Build leadership-level buy-in
Once you’ve built some credibility with employees, it’s time to change your focus to collaborating on a vision. Rubino started with her thoughts and then involved her leaders in stages.
“I crafted what I thought were the key priorities for the organization and ran that by the (senior leadership team),” Rubino says. “So I said, ‘It’s ’08; by the end of ’09, we’ll have created this culture of accountability, which means we are using data-based decision-making, we have engaged employees, and by doing this — and I’m paraphrasing — we’re going to have repeatable, sustainable performance and that means top-line growth and bottom-line growth.’”
Rubino let her senior leadership team massage her original thoughts and then let that version take alterations at the director level. The core things Rubino wanted — accountability, data-based decision-making and the like — had to remain intact, but she wanted thoughts on everything from time frames to the necessary personnel.
Once everyone had a look, Rubino blew up a big copy of it and sat down with all those involved.
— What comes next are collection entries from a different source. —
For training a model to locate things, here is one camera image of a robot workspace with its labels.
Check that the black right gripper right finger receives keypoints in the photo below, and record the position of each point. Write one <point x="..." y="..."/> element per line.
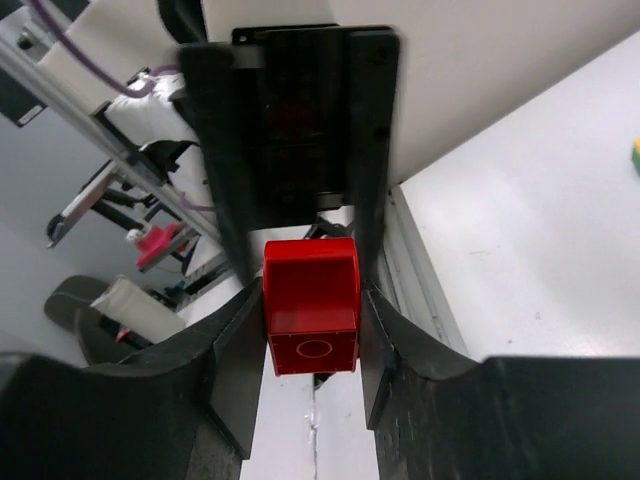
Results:
<point x="436" y="414"/>

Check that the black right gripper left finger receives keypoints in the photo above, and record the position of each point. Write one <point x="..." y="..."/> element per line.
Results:
<point x="184" y="408"/>

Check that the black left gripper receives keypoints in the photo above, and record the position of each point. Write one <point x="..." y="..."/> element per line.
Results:
<point x="275" y="146"/>

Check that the red rounded lego brick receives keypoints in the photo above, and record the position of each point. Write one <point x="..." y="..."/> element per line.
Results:
<point x="312" y="305"/>

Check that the green brick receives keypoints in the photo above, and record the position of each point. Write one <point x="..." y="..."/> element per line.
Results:
<point x="635" y="159"/>

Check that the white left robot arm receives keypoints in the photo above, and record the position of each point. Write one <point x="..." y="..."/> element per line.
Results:
<point x="153" y="125"/>

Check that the shoe on floor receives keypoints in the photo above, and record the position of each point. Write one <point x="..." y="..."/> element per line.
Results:
<point x="110" y="321"/>

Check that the red clamp in background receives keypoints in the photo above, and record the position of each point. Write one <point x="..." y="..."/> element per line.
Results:
<point x="156" y="243"/>

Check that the aluminium table edge rail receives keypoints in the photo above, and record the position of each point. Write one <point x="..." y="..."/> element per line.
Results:
<point x="412" y="281"/>

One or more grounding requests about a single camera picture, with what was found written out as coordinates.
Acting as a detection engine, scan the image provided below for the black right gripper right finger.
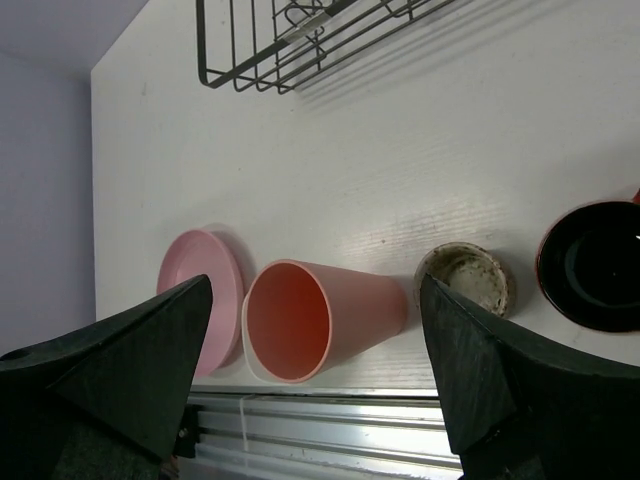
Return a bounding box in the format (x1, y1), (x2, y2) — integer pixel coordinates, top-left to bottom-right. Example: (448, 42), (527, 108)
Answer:
(420, 275), (639, 479)

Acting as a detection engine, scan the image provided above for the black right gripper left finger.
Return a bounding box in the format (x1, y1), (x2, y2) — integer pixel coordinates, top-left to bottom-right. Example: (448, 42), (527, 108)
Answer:
(1, 275), (213, 479)

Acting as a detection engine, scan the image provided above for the speckled ceramic ramekin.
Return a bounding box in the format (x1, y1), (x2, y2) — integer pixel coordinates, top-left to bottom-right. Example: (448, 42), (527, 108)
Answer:
(413, 242), (517, 318)

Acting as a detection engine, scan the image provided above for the orange and black mug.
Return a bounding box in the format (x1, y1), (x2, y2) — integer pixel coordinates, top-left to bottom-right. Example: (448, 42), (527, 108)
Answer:
(536, 195), (639, 333)

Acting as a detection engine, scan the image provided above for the pink plastic cup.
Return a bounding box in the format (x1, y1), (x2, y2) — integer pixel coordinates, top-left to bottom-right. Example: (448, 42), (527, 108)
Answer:
(245, 260), (408, 383)

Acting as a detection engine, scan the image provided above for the white and green bowl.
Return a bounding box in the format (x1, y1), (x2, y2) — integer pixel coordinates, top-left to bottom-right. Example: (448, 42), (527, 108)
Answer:
(241, 296), (278, 384)

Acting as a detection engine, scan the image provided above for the pink plate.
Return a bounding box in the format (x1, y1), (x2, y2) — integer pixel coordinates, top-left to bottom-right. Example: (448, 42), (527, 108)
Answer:
(156, 229), (245, 378)

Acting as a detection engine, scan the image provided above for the aluminium table rail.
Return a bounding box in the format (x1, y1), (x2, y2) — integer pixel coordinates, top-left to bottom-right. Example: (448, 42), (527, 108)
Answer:
(181, 387), (463, 479)

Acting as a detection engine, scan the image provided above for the wire dish rack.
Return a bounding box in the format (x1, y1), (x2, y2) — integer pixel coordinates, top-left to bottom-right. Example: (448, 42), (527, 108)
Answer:
(195, 1), (452, 95)
She hung the document on the wall of the meeting room.
“It’s sort of like the Declaration of Independence,” she said. “We put it up on a big board, and I said, ‘We started with some thoughts from me, you’ve all had input, if this is what we believe, throughout this meeting I want you to sign this. … And if you can’t sign today, I don’t want to strong arm you, but you have to come tell me why you can’t sign and if we have to do something different before you can sign.’”
There were 30 people in that meeting and more than 70 percent signed it that day.
Rubino was surprised by the two objections those leftover still had. First were minor alterations they simply hadn’t mentioned previously. Solving that was easy.
“I’d say ‘This is our Declaration of Independence, so we’ll add it,” Rubino says.
The second had nothing to do with the vision.
“The people that came to see me were the people who had been in the company the longest,” she says. “They would say, ‘We’ve seen people come and go, you’re probably going to go, too, and this agenda is not going to matter.’ And I said, ‘I hate to tell you, but I’m not going anywhere. I’ve only had four jobs in 30 years; I intend to stay.’ It was more older folks, skeptical, they didn’t think that the corporate entity would support us. … There was not a lot of course correction to the statement of vision but just hearing them out.”
A few final dissenters still didn’t sign after those private meetings, so Rubino put the declaration on the outside of her door and had her assistant keep a casual eye on it. Days later, all the names were inked. Rubino says her takeaway lesson was sometimes people put up an objection just to be heard individually. The solution is patience and a format for them to be heard.
“Eventually, we got everybody to sign,” she says. “You’ve got to put a framework in place and people have to feel that they’re giving input to that.”